:: Data

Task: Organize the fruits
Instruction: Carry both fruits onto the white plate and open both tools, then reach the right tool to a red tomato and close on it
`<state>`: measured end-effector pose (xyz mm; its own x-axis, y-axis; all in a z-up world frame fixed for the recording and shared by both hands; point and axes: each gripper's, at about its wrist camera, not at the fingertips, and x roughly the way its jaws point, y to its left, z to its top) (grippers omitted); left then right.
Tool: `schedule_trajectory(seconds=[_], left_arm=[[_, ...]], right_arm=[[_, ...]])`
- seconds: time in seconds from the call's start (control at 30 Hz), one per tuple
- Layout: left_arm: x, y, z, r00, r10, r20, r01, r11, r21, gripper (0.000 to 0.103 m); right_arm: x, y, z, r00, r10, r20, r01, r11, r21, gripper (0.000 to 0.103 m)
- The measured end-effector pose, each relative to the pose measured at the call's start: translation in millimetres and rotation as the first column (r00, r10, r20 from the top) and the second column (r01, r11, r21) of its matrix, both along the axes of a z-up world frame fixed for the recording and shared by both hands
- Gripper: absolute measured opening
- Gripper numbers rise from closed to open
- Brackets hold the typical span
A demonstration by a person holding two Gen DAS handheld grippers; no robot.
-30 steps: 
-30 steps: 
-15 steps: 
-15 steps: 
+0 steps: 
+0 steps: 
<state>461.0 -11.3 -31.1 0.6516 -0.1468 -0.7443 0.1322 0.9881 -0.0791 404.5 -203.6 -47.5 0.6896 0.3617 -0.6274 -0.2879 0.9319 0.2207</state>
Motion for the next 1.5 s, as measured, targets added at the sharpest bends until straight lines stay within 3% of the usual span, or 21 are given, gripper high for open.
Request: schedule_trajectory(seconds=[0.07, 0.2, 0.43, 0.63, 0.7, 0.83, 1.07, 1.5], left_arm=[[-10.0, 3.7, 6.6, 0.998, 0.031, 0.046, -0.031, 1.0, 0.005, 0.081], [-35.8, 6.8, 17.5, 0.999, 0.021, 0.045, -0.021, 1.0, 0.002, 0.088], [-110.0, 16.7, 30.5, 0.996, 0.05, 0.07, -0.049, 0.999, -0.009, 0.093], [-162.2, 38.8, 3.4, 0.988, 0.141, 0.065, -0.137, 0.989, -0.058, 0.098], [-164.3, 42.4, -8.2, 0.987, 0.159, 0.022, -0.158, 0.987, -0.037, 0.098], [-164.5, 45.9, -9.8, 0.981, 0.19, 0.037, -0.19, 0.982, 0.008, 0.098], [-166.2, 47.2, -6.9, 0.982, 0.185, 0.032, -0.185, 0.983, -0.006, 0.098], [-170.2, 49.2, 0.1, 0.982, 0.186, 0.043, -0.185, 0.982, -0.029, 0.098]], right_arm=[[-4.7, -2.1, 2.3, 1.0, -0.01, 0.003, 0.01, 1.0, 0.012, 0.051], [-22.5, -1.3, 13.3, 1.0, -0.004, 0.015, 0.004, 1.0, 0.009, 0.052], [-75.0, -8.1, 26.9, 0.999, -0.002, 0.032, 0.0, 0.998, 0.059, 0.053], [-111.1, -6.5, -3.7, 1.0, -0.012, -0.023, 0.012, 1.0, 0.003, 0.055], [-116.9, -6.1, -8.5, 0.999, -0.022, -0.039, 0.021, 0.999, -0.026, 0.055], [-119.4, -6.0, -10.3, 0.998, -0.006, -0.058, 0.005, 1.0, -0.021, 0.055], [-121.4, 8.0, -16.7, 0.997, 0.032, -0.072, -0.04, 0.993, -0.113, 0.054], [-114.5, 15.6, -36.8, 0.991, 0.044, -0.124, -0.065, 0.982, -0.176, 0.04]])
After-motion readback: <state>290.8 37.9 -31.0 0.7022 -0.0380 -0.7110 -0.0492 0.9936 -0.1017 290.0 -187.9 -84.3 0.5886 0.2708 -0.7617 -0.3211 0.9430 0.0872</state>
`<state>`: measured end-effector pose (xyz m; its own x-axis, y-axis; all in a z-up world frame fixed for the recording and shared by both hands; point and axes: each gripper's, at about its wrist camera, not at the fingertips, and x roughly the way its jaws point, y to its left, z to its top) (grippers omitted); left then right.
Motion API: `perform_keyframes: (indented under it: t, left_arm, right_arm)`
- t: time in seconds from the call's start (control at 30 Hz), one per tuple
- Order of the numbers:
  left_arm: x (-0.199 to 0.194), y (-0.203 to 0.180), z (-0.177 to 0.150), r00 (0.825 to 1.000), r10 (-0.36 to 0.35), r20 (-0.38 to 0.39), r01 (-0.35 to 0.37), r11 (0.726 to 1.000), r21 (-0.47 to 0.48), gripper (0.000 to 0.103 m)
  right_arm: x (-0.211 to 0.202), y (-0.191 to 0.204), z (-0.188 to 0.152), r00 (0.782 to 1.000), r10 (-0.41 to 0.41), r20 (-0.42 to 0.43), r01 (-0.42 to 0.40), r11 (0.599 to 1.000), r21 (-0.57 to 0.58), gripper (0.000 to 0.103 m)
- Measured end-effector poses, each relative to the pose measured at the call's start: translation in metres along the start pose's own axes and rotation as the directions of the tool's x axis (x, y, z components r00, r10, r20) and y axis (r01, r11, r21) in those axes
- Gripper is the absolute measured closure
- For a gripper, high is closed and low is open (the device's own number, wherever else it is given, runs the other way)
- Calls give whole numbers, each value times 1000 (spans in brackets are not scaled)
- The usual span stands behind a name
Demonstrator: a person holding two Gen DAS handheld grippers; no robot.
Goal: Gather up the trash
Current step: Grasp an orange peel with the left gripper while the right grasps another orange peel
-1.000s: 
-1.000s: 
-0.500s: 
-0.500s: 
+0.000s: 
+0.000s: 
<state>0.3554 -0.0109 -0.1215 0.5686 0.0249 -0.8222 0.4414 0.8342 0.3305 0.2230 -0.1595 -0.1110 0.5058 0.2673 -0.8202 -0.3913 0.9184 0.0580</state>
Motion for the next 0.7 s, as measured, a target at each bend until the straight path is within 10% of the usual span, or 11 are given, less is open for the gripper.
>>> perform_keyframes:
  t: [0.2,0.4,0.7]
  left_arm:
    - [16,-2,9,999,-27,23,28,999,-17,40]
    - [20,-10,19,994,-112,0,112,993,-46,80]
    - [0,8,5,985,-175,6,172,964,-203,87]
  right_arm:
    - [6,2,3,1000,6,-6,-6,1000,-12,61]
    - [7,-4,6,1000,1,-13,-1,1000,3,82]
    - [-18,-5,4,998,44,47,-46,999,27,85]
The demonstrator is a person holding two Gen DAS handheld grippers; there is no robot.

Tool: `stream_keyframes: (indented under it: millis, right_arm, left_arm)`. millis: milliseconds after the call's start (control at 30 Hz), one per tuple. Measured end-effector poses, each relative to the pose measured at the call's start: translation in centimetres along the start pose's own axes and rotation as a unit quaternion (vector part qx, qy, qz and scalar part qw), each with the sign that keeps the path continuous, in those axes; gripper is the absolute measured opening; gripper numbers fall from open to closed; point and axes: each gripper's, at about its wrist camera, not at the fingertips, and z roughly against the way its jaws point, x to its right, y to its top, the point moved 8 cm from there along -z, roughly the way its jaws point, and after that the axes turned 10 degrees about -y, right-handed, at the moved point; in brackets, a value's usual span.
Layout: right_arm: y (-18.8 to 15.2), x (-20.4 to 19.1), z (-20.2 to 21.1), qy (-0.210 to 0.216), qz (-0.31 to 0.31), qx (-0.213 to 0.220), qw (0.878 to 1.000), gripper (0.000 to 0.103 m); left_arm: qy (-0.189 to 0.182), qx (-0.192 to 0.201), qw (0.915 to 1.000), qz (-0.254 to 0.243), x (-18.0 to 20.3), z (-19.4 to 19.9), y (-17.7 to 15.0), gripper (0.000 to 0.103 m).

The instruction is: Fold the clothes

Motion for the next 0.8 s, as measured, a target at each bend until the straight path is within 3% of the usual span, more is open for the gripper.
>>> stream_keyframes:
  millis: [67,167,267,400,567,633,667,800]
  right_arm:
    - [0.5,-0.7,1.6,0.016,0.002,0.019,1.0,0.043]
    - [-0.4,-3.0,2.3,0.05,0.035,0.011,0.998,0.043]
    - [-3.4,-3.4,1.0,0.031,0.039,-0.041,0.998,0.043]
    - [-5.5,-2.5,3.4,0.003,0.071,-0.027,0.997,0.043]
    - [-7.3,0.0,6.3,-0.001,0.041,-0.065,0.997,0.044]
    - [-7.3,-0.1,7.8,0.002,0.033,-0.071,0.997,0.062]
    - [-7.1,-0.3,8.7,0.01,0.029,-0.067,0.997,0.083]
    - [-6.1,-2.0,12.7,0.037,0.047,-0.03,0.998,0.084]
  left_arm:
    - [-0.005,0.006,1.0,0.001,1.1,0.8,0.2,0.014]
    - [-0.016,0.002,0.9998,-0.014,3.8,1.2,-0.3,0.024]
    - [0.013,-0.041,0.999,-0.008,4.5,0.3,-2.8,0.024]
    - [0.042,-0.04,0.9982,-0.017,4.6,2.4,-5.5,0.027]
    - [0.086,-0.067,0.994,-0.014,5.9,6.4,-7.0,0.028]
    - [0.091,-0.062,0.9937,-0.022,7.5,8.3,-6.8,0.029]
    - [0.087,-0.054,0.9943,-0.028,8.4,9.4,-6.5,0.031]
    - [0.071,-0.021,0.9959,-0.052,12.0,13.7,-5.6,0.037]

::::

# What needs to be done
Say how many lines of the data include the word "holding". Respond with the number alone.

# Your solution
3